W pochmurny dzień nic nie było tak przyjemne jak zawsze. Promienie słoneczne przebijające się przez gęste chmury, obudziły Jacka ze snu. Miał przeczucie, że dziś będzie lepiej. Kim jest już tydzień w szpitalu i dziś wychodzi. Z tego powodu Jerry zorganizował imprezkę. Tylko brakowało jednej osoby… mianowicie Julii, która podobno wyjechała do rodziny. Dla Brewera to było bardzo nieprawdopodobne. Tego dnia, gdy Kim się pocięła, miał walkę z Stevenem, którą oczywiście wygrał. Ramirez był wtedy bardzo dziwny, niepokojąco dziwny. Jack postanowił, więc że dziś po szkole, przed wyjściem Kim ze szpitala, powęszy trochę. Szybko wstał z łóżka, ubrał się w obcisły, biały t-shirt, czarne rurki i niebieskie adidasy. Zszedł szybko na dół, po drodze spotykając rozłoszczoną Sarę, której tym razem zabrał z łazienki szampon do włosów.
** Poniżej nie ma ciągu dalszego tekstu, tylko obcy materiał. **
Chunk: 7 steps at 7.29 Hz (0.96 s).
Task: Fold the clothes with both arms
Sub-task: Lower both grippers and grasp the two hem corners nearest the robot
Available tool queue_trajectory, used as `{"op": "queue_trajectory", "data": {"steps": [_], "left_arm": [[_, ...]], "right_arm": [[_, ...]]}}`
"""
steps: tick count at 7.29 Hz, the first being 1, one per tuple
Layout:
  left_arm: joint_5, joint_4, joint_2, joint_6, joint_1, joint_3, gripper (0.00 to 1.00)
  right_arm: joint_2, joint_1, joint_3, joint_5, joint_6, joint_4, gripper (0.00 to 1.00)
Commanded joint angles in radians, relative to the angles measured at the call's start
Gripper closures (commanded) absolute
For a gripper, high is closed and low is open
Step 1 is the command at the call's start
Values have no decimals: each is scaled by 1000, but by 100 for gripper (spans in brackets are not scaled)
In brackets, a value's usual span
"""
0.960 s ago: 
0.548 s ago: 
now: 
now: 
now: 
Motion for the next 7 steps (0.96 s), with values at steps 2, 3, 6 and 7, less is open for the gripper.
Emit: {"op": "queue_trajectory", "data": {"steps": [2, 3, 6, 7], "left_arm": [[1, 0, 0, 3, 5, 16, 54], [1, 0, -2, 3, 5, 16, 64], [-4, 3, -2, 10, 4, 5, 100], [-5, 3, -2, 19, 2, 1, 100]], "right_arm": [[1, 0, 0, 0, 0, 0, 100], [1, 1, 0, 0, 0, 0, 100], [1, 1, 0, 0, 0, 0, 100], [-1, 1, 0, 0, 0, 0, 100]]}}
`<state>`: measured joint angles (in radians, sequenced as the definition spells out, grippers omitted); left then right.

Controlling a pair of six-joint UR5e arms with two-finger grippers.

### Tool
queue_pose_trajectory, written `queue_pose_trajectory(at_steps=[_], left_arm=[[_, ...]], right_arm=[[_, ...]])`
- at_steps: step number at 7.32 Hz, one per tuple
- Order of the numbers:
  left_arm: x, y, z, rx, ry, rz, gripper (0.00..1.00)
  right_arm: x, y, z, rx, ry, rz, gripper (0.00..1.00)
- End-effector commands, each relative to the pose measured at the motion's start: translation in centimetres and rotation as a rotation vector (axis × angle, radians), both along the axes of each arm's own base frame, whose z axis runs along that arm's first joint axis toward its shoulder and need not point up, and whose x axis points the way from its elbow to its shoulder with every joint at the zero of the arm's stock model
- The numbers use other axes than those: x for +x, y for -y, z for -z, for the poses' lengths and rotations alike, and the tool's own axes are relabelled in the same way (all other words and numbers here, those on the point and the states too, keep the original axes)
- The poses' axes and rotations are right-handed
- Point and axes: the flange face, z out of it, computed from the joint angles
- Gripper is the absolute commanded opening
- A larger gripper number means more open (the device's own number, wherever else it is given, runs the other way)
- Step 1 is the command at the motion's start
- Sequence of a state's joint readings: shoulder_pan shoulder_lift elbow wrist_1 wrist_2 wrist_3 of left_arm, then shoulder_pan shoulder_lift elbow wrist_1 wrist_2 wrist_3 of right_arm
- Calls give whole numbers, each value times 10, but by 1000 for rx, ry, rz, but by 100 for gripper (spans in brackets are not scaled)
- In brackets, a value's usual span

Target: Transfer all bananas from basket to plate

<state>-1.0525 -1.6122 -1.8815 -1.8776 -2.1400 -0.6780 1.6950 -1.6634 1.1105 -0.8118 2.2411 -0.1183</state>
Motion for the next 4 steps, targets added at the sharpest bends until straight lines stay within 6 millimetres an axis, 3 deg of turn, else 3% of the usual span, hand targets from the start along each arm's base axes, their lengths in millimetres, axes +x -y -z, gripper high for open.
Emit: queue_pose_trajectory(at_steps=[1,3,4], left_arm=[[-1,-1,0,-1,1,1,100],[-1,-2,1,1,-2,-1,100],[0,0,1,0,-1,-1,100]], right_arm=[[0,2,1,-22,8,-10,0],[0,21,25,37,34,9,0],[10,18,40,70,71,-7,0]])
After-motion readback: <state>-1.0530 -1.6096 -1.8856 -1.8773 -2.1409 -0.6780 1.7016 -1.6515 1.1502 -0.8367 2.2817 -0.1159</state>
Wziął ze stołu jabłko i ruszył do szkoły. Po drodze spotkał Jerry’ego, Mikę i Miltona. Finkle nie odzywała się do niego, za akcję z Melanie, gdyż zobaczyła jak owa zdzira całuje i wiesza się na Jacku. Sądziła, że to przez Brewera to wszystko. Gdy weszli do szkoły, Melanie od razu przyczepiła się Jacka. Nikt nie wiedział, czemu z nią jest… nikt… tylko on…
- Jerry, mógłbyś mu powiedzieć, że ta… -
spojrzała na ją złowrogo i przełknęła ślinę. – Posrana laleczka nie będzie z
nami siedzieć, chodzić i do nas mówić?
- Jack, Mika mówi, że…
- SŁYSZAŁEM! – krzyknął Jack. Gdyby
wiedziała jak bardzo chciał się tej dziewuchy pozbyć. Nagle rozbrzmiał dzwonek.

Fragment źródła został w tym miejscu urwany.